WHAT YOU HAVE TO DO. Return only those lines of the records below in which "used" appears.

BEGIN ENTRIES SHOWN

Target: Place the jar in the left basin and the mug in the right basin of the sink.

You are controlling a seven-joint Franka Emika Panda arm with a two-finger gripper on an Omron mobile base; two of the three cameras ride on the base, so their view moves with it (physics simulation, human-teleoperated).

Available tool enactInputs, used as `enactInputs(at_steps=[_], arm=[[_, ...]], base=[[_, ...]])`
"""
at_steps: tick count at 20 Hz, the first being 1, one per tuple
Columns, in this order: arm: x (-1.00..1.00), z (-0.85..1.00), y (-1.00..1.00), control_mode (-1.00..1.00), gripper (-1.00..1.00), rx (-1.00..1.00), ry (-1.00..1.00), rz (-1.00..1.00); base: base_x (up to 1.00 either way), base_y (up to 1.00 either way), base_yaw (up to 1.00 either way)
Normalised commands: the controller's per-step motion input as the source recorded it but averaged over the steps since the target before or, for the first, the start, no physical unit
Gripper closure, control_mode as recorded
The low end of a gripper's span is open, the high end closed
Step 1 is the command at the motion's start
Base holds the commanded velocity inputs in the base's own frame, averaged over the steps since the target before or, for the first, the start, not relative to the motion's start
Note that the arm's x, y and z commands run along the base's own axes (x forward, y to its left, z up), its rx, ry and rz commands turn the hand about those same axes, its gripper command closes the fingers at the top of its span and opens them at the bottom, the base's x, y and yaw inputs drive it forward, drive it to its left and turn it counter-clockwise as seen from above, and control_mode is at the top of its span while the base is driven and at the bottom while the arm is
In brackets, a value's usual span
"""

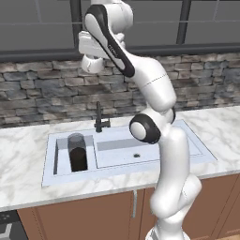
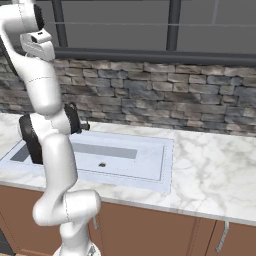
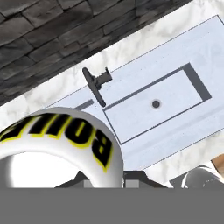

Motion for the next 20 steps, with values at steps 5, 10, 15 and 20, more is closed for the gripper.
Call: enactInputs(at_steps=[5,10,15,20], arm=[[-0.11,0.39,-0.71,-1.0,1.0,0.1,-0.13,0.0],[-0.19,0.15,-0.68,-1.0,1.0,0.06,-0.11,0.01],[-0.23,0.0,-0.42,-1.0,1.0,0.0,-0.03,0.12],[-0.55,-0.04,-0.38,-1.0,1.0,0.0,0.0,0.17]], base=[[0.0,0.0,0.0],[0.0,0.0,0.0],[0.0,0.0,0.0],[0.0,0.0,0.0]])
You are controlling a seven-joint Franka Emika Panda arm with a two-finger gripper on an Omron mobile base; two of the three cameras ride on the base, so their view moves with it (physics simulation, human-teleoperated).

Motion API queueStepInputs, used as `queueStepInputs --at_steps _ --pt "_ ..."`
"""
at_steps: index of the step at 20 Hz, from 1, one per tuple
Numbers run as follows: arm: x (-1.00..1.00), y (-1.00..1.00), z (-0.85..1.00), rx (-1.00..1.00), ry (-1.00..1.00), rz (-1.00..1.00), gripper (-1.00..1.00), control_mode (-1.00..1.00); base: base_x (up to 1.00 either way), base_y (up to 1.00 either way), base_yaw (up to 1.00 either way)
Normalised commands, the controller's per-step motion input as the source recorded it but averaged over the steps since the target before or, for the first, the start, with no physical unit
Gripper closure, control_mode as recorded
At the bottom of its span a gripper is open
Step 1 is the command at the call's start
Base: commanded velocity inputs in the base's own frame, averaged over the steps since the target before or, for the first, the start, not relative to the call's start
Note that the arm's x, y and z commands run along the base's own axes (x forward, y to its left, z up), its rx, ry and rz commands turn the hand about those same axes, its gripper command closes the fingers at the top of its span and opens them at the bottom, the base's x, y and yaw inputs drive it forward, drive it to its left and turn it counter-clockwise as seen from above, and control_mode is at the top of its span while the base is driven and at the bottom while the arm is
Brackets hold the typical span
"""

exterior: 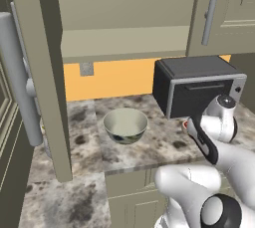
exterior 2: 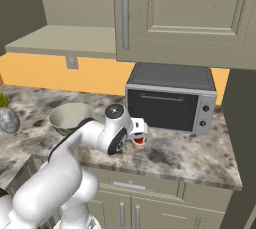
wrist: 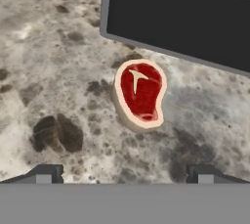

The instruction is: Retrieve the bowl from the cabinet, then place the raw meat into the bowl to avoid contamination.

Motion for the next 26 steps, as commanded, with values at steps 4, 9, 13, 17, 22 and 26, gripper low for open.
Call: queueStepInputs --at_steps 4,9,13,17,22,26 --pt "0.23 -0.04 -0.10 0.00 0.00 0.00 -1.00 -1.00 0.00 0.00 0.00" --pt "0.20 -0.17 -0.14 0.00 0.00 0.00 -1.00 -1.00 0.00 0.00 0.00" --pt "0.14 -0.15 -0.16 0.00 0.00 0.00 -1.00 -1.00 0.00 0.00 0.00" --pt "0.12 -0.03 -0.17 0.00 0.00 0.00 -1.00 -1.00 0.00 0.00 0.00" --pt "0.09 0.00 -0.17 0.00 0.03 0.00 -1.00 -1.00 0.00 0.00 0.00" --pt "0.09 0.00 -0.16 0.00 0.03 0.00 -1.00 -1.00 0.00 0.00 0.00"
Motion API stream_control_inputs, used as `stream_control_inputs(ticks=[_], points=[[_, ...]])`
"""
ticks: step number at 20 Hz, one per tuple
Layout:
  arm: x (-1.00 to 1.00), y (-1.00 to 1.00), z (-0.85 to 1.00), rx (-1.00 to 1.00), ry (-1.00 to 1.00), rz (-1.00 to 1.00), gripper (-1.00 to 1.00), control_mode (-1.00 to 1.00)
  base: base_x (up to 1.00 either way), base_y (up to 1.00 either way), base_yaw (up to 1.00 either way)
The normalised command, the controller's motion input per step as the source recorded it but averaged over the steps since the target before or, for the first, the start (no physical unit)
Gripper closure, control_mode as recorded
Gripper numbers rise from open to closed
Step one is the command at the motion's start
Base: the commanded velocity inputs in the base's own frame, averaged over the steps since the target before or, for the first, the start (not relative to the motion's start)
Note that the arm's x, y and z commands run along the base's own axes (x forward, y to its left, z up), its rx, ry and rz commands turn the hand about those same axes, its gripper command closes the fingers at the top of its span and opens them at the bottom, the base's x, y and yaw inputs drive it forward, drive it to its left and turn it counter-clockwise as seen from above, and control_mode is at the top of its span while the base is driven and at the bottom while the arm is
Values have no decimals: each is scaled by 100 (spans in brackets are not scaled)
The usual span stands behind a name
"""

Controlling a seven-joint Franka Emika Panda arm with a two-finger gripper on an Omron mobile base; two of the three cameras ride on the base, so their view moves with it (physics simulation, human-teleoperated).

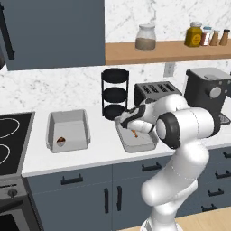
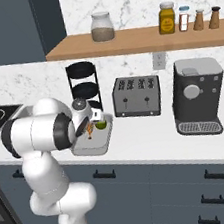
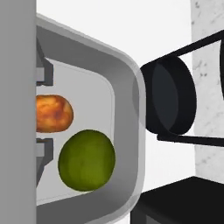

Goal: Place one lime and one chicken drumstick in each tupperware on the nearby counter, to pack two identical lunches.

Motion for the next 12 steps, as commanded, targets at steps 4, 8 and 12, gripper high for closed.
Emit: stream_control_inputs(ticks=[4,8,12], points=[[99,0,0,-6,0,7,-100,-100,0,0,0],[40,0,12,-8,0,10,-100,-100,0,0,0],[-79,-10,11,-1,-6,6,-100,-100,0,0,0]])
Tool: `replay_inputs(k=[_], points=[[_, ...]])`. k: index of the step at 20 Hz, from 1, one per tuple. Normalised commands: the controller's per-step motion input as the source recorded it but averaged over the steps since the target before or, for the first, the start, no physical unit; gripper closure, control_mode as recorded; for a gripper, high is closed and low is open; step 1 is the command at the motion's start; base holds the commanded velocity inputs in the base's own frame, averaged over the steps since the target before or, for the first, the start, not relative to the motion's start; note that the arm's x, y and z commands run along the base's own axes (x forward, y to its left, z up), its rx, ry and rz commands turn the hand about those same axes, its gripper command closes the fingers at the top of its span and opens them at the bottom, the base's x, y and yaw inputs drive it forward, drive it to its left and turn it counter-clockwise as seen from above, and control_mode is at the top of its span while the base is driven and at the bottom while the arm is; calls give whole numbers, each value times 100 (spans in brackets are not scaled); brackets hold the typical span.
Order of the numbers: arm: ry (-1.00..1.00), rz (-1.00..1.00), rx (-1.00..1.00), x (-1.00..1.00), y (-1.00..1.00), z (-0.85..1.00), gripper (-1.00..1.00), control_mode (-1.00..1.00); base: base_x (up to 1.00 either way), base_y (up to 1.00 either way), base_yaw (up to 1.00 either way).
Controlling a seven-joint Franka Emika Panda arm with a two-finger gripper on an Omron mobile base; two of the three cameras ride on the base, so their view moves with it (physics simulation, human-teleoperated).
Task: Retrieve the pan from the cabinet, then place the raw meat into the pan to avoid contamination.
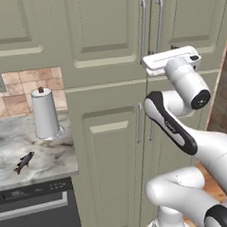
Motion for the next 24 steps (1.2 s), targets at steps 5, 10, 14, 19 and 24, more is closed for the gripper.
replay_inputs(k=[5, 10, 14, 19, 24], points=[[0, 0, 0, 21, 0, 0, -100, -100, 0, 0, 0], [0, 0, 0, 21, 1, 0, -100, -100, 0, 0, 0], [0, 0, 0, 20, 3, 0, -100, -100, 0, 0, 0], [0, 0, 0, 19, 2, 0, -100, -100, 0, 0, 0], [0, 0, 0, 17, 3, 0, 100, -100, 0, 0, 0]])
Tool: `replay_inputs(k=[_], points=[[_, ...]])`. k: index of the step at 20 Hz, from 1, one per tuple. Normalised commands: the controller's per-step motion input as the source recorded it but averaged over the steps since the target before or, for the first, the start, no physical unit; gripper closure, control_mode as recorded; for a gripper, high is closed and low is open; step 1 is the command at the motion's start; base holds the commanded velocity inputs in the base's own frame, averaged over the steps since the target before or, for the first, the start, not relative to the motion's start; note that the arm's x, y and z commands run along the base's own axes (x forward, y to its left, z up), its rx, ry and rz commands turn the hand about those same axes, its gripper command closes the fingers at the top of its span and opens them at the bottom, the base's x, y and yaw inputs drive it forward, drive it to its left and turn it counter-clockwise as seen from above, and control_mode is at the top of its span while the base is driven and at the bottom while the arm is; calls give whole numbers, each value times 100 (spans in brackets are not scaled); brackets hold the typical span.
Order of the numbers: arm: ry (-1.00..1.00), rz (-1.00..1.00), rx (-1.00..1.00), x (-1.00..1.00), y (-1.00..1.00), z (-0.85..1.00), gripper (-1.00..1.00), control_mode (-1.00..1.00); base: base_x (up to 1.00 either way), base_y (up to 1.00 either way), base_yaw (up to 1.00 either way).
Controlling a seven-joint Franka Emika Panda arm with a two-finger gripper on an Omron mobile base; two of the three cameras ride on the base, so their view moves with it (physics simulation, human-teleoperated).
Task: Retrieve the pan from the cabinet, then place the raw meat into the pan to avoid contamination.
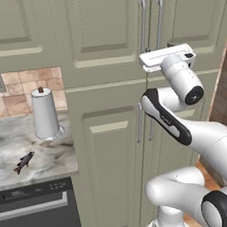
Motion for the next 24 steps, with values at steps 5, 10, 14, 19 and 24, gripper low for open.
replay_inputs(k=[5, 10, 14, 19, 24], points=[[0, 0, 0, 15, 1, 0, 100, -100, 0, 0, 0], [2, 0, 0, 13, 0, 0, 100, -100, 0, 0, 0], [3, 0, 0, 16, 0, -1, 100, -100, 0, 0, 0], [1, 0, 0, 14, 2, -3, 100, -100, 0, 0, 0], [0, -1, 0, 11, 18, -8, 100, -100, 0, 0, 0]])
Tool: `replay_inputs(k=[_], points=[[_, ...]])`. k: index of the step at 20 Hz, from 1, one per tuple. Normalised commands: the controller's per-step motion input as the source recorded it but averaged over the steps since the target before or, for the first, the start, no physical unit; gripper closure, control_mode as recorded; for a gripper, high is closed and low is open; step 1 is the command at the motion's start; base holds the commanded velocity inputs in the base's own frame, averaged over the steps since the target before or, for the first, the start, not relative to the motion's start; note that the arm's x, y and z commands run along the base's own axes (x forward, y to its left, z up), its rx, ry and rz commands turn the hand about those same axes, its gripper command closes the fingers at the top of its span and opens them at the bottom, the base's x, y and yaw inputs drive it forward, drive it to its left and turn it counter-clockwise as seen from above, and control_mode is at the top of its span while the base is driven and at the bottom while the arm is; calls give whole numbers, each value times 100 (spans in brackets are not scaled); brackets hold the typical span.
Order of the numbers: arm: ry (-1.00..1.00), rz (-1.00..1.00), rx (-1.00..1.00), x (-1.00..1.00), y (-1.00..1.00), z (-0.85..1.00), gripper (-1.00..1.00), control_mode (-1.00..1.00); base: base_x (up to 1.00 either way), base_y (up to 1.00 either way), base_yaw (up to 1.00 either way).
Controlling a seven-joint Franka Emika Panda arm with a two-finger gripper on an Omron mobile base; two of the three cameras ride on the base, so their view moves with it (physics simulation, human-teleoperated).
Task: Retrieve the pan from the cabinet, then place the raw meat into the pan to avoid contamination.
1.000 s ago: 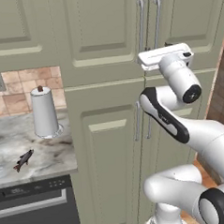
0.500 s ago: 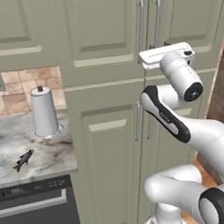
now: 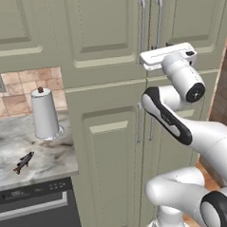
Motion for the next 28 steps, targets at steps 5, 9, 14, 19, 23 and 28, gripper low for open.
replay_inputs(k=[5, 9, 14, 19, 23, 28], points=[[-1, -3, -1, 13, 32, -20, 100, -100, 0, 0, 0], [0, -4, 0, 14, 31, -17, 100, -100, 0, 0, 0], [3, -2, 0, 15, 22, -10, 100, -100, 0, 0, 0], [9, 0, 0, 10, 3, -1, 100, -100, 0, 0, 0], [0, 0, 0, 0, 0, 0, 100, -100, 0, 0, 0], [0, 0, 0, 0, 0, 0, 100, -100, 0, 0, 0]])
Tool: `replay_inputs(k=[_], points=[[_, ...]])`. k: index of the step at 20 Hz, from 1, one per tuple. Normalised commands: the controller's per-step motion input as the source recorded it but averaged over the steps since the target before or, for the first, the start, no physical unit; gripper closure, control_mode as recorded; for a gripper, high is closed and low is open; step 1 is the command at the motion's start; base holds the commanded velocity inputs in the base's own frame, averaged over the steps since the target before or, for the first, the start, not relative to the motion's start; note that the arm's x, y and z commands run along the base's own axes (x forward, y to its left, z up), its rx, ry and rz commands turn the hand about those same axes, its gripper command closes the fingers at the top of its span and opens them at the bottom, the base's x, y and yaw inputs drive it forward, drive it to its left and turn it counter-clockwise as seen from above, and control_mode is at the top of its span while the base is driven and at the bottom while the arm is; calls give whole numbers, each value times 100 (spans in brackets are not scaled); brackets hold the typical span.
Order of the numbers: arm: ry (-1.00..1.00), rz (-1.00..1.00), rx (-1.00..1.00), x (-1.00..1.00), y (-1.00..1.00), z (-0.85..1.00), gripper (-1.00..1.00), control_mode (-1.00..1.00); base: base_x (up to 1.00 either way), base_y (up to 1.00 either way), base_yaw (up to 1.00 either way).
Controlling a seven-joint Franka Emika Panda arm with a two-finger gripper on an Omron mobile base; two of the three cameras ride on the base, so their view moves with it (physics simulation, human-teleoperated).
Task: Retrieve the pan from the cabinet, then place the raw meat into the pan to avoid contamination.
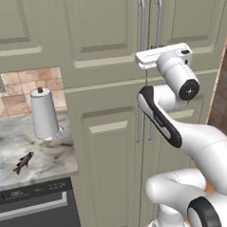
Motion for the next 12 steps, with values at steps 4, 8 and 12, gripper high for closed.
replay_inputs(k=[4, 8, 12], points=[[6, 0, 0, -2, 0, 0, 100, -100, 0, 0, 0], [13, 0, 0, -12, -5, 0, 100, -100, 0, 0, 0], [17, 0, 0, -21, -6, 0, 100, -100, 0, 0, 0]])
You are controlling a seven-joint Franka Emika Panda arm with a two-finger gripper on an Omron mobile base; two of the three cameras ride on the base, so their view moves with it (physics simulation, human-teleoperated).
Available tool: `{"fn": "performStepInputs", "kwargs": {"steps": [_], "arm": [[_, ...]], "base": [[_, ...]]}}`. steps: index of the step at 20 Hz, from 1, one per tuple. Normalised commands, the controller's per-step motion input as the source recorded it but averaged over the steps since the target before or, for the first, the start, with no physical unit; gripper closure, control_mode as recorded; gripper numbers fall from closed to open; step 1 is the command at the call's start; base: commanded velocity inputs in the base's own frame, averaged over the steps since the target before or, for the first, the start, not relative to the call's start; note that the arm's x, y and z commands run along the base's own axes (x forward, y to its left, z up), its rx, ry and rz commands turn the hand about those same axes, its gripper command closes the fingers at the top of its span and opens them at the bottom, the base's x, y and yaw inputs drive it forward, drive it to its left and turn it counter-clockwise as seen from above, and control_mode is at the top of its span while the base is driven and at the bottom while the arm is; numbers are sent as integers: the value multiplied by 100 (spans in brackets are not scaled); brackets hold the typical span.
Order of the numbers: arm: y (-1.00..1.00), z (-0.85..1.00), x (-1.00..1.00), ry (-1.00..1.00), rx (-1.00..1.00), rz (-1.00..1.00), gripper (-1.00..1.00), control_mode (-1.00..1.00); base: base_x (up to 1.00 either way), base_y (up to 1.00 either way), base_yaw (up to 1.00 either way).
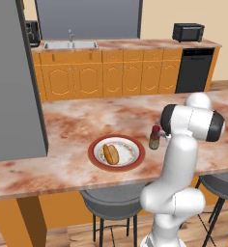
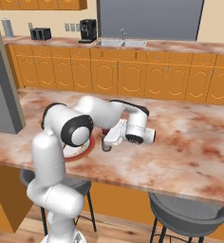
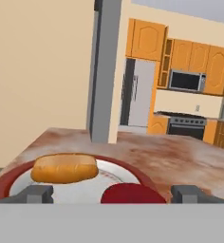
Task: Move the hot dog bun to the plate on the dining table and place the condiment next to that plate. Then navigate to the fridge and take the sausage and place it on the plate as well.
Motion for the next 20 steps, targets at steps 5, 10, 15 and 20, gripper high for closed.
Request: {"fn": "performStepInputs", "kwargs": {"steps": [5, 10, 15, 20], "arm": [[0, 64, -4, -12, -5, 0, -100, -100], [15, 84, -53, -12, -13, 0, -100, -100], [53, 91, -84, -10, -16, -2, -100, -100], [88, 76, -98, -2, -10, -27, -100, -100]], "base": [[0, 0, 0], [0, 0, 0], [0, 0, 0], [0, 0, 0]]}}
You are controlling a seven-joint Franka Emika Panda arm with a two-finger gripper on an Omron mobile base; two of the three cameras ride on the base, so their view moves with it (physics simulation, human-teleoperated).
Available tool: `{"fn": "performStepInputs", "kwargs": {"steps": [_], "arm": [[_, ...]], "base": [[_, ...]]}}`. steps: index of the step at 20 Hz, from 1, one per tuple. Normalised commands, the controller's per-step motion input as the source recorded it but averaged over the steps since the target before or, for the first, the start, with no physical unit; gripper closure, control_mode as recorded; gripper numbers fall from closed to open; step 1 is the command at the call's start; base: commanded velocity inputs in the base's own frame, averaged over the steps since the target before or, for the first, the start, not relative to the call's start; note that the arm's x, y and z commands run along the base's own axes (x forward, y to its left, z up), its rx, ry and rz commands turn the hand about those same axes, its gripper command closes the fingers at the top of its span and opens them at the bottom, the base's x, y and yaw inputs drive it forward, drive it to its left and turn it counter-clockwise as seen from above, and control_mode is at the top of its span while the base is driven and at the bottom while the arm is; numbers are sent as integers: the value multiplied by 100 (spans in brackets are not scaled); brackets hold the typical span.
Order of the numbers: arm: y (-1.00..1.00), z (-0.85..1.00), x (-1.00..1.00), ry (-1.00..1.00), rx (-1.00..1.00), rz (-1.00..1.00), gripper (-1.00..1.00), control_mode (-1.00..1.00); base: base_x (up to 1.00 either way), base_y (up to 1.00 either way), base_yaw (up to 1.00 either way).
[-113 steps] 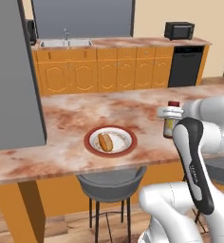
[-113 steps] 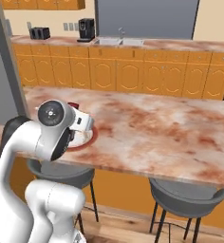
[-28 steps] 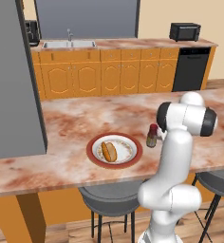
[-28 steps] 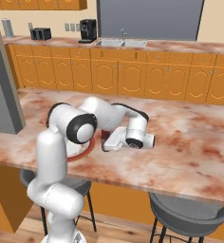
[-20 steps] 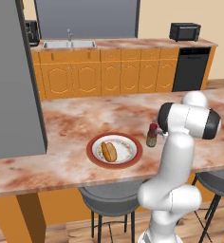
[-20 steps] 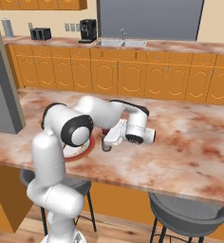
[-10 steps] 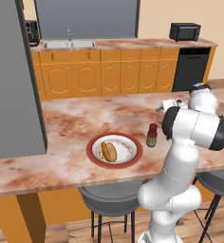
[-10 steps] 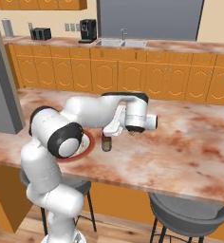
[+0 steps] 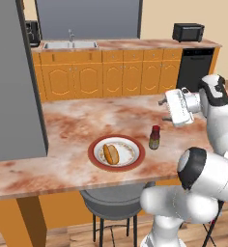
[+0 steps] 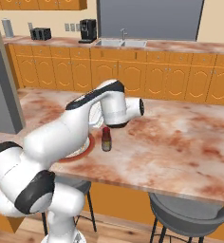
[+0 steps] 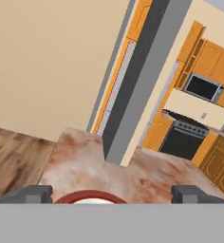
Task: Move the hot dog bun to the plate on the dining table and place the condiment next to that plate. Then navigate to the fridge and take the sausage and place it on the plate as well.
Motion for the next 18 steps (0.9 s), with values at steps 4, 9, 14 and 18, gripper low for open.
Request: {"fn": "performStepInputs", "kwargs": {"steps": [4, 9, 14, 18], "arm": [[45, 47, -98, 4, 0, -56, -100, -100], [9, 40, -80, 15, 0, -63, -100, -100], [0, 56, -55, 32, 1, -59, -100, -100], [7, 82, -47, 39, 0, -50, -100, -100]], "base": [[0, 0, 0], [0, 0, 0], [0, 0, 0], [0, 0, 0]]}}
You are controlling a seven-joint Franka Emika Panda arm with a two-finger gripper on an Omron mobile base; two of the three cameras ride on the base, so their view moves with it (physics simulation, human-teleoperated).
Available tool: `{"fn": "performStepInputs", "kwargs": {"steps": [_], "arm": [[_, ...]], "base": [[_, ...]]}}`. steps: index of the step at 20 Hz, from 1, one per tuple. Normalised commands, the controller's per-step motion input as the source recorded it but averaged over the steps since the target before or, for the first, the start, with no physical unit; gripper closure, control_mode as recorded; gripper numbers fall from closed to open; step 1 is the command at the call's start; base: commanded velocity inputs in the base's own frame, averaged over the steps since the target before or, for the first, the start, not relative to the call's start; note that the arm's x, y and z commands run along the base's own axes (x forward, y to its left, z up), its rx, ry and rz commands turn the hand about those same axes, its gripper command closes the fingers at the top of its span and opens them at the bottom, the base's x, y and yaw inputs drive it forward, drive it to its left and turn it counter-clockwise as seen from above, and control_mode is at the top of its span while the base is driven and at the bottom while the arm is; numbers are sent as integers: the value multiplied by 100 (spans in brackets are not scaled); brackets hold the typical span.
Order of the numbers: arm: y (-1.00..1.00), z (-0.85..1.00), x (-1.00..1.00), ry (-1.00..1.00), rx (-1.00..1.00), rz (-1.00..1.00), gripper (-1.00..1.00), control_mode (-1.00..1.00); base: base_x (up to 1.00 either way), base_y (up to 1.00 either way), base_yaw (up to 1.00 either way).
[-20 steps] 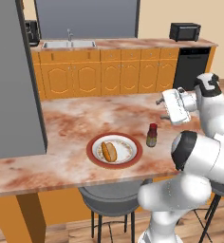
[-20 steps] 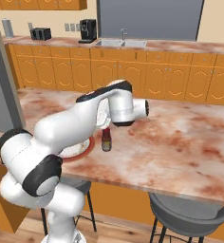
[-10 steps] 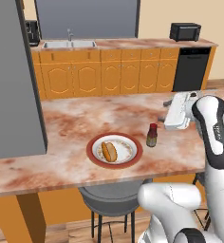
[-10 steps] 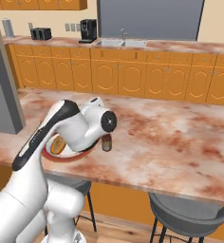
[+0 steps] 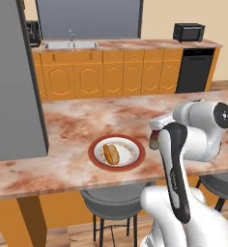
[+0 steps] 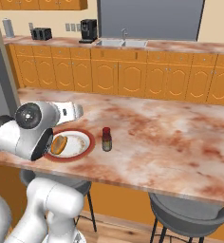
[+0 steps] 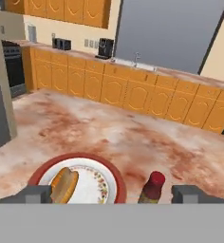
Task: Move the hot dog bun to the plate on the dining table and place the condiment next to that plate. Then navigate to the fridge and take the sausage and place it on the plate as well.
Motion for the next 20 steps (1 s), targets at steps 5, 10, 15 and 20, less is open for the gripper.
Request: {"fn": "performStepInputs", "kwargs": {"steps": [5, 10, 15, 20], "arm": [[1, 63, -41, 44, -5, -44, -100, -100], [0, -17, -77, 25, -1, -38, -100, -100], [-15, -62, -68, 14, 6, -27, -100, -100], [1, -34, -20, 3, 13, -4, -100, -100]], "base": [[0, 0, 0], [0, 0, 0], [0, 0, 0], [0, 0, 0]]}}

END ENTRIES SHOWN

OUTPUT OF THE EXERCISE.
Available tool enactInputs, used as `enactInputs(at_steps=[_], arm=[[_, ...]], base=[[_, ...]])`
Motion API queueStepInputs, used as `queueStepInputs --at_steps _ --pt "_ ..."`
Motion API stream_control_inputs, used as `stream_control_inputs(ticks=[_], points=[[_, ...]])`

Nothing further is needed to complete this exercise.